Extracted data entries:
------
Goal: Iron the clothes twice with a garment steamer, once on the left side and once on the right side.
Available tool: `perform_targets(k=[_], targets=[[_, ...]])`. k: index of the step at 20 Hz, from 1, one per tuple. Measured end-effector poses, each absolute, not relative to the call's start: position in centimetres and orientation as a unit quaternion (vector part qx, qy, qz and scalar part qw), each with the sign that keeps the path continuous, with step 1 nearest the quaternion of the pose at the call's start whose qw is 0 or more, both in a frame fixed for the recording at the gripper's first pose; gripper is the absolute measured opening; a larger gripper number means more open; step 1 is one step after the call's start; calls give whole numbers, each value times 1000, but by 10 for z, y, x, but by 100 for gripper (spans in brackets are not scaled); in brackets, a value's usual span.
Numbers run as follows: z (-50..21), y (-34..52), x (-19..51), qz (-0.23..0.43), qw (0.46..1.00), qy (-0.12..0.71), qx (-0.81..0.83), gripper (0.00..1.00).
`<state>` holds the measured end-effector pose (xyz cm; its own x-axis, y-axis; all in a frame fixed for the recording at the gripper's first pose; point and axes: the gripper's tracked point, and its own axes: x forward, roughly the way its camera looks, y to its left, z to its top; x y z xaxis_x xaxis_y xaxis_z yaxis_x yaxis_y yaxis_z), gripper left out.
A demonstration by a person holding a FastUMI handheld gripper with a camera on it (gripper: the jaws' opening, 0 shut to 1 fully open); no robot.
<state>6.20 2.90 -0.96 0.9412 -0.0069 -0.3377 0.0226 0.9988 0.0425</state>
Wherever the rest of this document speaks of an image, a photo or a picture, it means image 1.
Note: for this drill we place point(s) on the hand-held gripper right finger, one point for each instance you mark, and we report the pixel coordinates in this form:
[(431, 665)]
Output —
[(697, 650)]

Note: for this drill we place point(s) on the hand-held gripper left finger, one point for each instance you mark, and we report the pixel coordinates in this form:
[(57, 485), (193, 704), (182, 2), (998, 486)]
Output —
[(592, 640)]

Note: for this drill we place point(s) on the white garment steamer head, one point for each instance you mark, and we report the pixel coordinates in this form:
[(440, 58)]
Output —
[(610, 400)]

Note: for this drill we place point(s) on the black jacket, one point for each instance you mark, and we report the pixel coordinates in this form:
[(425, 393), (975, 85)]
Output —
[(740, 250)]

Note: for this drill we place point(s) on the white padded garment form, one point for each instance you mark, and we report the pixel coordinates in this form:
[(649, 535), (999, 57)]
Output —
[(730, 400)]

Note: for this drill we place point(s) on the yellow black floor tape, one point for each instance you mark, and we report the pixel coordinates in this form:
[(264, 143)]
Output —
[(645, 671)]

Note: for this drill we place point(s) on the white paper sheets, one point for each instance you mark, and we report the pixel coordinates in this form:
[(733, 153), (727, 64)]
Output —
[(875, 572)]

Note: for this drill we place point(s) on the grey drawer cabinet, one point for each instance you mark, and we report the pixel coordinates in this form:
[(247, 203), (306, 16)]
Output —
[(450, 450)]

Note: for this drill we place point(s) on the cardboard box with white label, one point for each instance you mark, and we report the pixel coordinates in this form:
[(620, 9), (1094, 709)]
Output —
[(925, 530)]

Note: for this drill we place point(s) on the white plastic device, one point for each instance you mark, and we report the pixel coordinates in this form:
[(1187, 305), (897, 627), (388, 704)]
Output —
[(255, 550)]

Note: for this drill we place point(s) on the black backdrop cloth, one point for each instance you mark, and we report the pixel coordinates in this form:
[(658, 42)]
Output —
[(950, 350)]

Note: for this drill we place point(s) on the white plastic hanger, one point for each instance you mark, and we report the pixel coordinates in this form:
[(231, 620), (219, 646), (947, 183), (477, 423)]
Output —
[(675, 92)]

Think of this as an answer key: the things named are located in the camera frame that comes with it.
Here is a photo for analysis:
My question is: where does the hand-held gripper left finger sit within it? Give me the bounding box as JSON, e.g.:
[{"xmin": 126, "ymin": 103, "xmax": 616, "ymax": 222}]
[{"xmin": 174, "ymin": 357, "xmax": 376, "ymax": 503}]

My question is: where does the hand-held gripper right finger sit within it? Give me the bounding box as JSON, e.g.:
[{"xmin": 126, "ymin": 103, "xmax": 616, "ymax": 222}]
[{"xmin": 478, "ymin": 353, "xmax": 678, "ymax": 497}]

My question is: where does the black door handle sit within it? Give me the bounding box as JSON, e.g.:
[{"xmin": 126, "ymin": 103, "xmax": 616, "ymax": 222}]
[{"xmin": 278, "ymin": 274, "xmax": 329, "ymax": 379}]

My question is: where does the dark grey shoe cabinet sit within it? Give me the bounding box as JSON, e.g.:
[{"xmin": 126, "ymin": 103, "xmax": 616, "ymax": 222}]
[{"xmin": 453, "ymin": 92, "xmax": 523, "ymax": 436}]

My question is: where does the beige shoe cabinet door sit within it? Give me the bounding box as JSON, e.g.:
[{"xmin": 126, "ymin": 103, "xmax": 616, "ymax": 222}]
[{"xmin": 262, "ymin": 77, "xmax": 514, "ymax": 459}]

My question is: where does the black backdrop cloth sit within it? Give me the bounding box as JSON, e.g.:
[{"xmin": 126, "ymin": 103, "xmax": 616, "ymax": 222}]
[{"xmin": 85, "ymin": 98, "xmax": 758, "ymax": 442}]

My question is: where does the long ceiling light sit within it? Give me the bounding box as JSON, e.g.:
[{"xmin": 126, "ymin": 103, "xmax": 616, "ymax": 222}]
------
- _ASSIGNMENT_: The answer should consist of every entry, repeated word for word.

- _ANSWER TO THE PROBLEM_:
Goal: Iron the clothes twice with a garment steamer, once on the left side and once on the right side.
Available tool: `perform_targets(k=[_], targets=[[_, ...]])`. k: index of the step at 20 Hz, from 1, one per tuple. Measured end-effector poses, each absolute, not relative to the call's start: position in centimetres and orientation as a unit quaternion (vector part qx, qy, qz and scalar part qw), each with the sign that keeps the path continuous, with step 1 nearest the quaternion of the pose at the call's start whose qw is 0 or more, both in a frame fixed for the recording at the gripper's first pose; gripper is the absolute measured opening; a larger gripper number means more open; step 1 is one step after the call's start; calls give whole numbers, each value times 1000, but by 10 for z, y, x, but by 100 for gripper (spans in brackets are not scaled); in brackets, a value's usual span.
Numbers run as follows: z (-50..21), y (-34..52), x (-19..51), qz (-0.23..0.43), qw (0.46..1.00), qy (-0.12..0.71), qx (-0.81..0.83), gripper (0.00..1.00).
`<state>` holds the measured end-effector pose (xyz cm; its own x-axis, y-axis; all in a frame fixed for the recording at the gripper's first pose; point and axes: the gripper's tracked point, and its own axes: x forward, roughly the way its camera looks, y to its left, z to its top; x y z xaxis_x xaxis_y xaxis_z yaxis_x yaxis_y yaxis_z), gripper left out.
A demonstration by a person holding a FastUMI handheld gripper with a camera on it (gripper: the jaws' opening, 0 shut to 1 fully open); no robot.
<state>6.20 2.90 -0.96 0.9412 -0.0069 -0.3377 0.0226 0.9988 0.0425</state>
Wherever the rest of this document speaks of an image, a photo or a picture, it means image 1.
Note: for this drill we place point(s) on the hand-held gripper right finger, one point for each instance you mark, and we report the pixel coordinates in this form:
[(431, 665)]
Output —
[(697, 650)]

Note: for this drill we place point(s) on the hand-held gripper left finger, one point for each instance you mark, and we report the pixel coordinates in this form:
[(57, 485), (193, 704), (182, 2), (998, 486)]
Output —
[(592, 640)]

Note: for this drill we place point(s) on the white garment steamer head, one point for each instance you mark, and we report the pixel coordinates in this form:
[(440, 58)]
Output —
[(610, 400)]

Note: for this drill we place point(s) on the black jacket, one point for each instance you mark, and we report the pixel coordinates in this form:
[(425, 393), (975, 85)]
Output —
[(740, 250)]

Note: for this drill we place point(s) on the white padded garment form, one point for each instance you mark, and we report the pixel coordinates in this form:
[(649, 535), (999, 57)]
Output —
[(730, 400)]

Note: for this drill we place point(s) on the yellow black floor tape, one point for each instance you mark, and we report the pixel coordinates in this form:
[(264, 143)]
Output —
[(645, 671)]

Note: for this drill we place point(s) on the white paper sheets, one point for each instance you mark, and we report the pixel coordinates in this form:
[(733, 153), (727, 64)]
Output —
[(875, 572)]

Note: for this drill we place point(s) on the grey drawer cabinet, one point for each instance you mark, and we report the pixel coordinates in this form:
[(247, 203), (306, 16)]
Output —
[(450, 450)]

Note: for this drill we place point(s) on the cardboard box with white label, one point for each instance you mark, and we report the pixel coordinates in this form:
[(620, 9), (1094, 709)]
Output —
[(925, 530)]

Note: for this drill we place point(s) on the white plastic device, one point for each instance you mark, and we report the pixel coordinates in this form:
[(1187, 305), (897, 627), (388, 704)]
Output —
[(255, 550)]

Note: for this drill we place point(s) on the black backdrop cloth, one point for each instance you mark, and we report the pixel coordinates in this form:
[(658, 42)]
Output —
[(950, 350)]

Note: for this drill we place point(s) on the white plastic hanger, one point for each instance you mark, and we report the pixel coordinates in this form:
[(231, 620), (219, 646), (947, 183), (477, 423)]
Output —
[(675, 92)]

Think of this as an answer key: the things named are located in the camera frame that comes with it.
Here is a photo for analysis:
My question is: where does the hand-held gripper left finger sit within it? Give me the bounding box as JSON, e.g.:
[{"xmin": 126, "ymin": 103, "xmax": 616, "ymax": 222}]
[{"xmin": 174, "ymin": 357, "xmax": 376, "ymax": 503}]

My question is: where does the hand-held gripper right finger sit within it? Give me the bounding box as JSON, e.g.:
[{"xmin": 126, "ymin": 103, "xmax": 616, "ymax": 222}]
[{"xmin": 478, "ymin": 353, "xmax": 678, "ymax": 497}]

My question is: where does the black door handle sit within it? Give me the bounding box as JSON, e.g.:
[{"xmin": 126, "ymin": 103, "xmax": 616, "ymax": 222}]
[{"xmin": 278, "ymin": 274, "xmax": 329, "ymax": 379}]

My question is: where does the dark grey shoe cabinet sit within it? Give me the bounding box as JSON, e.g.:
[{"xmin": 126, "ymin": 103, "xmax": 616, "ymax": 222}]
[{"xmin": 453, "ymin": 92, "xmax": 523, "ymax": 436}]

My question is: where does the beige shoe cabinet door sit within it? Give me the bounding box as JSON, e.g.:
[{"xmin": 126, "ymin": 103, "xmax": 616, "ymax": 222}]
[{"xmin": 262, "ymin": 77, "xmax": 514, "ymax": 459}]

My question is: where does the black backdrop cloth sit within it? Give me the bounding box as JSON, e.g.:
[{"xmin": 126, "ymin": 103, "xmax": 616, "ymax": 222}]
[{"xmin": 85, "ymin": 98, "xmax": 758, "ymax": 442}]

My question is: where does the long ceiling light sit within it? Give me the bounding box as JSON, e.g.:
[{"xmin": 126, "ymin": 103, "xmax": 616, "ymax": 222}]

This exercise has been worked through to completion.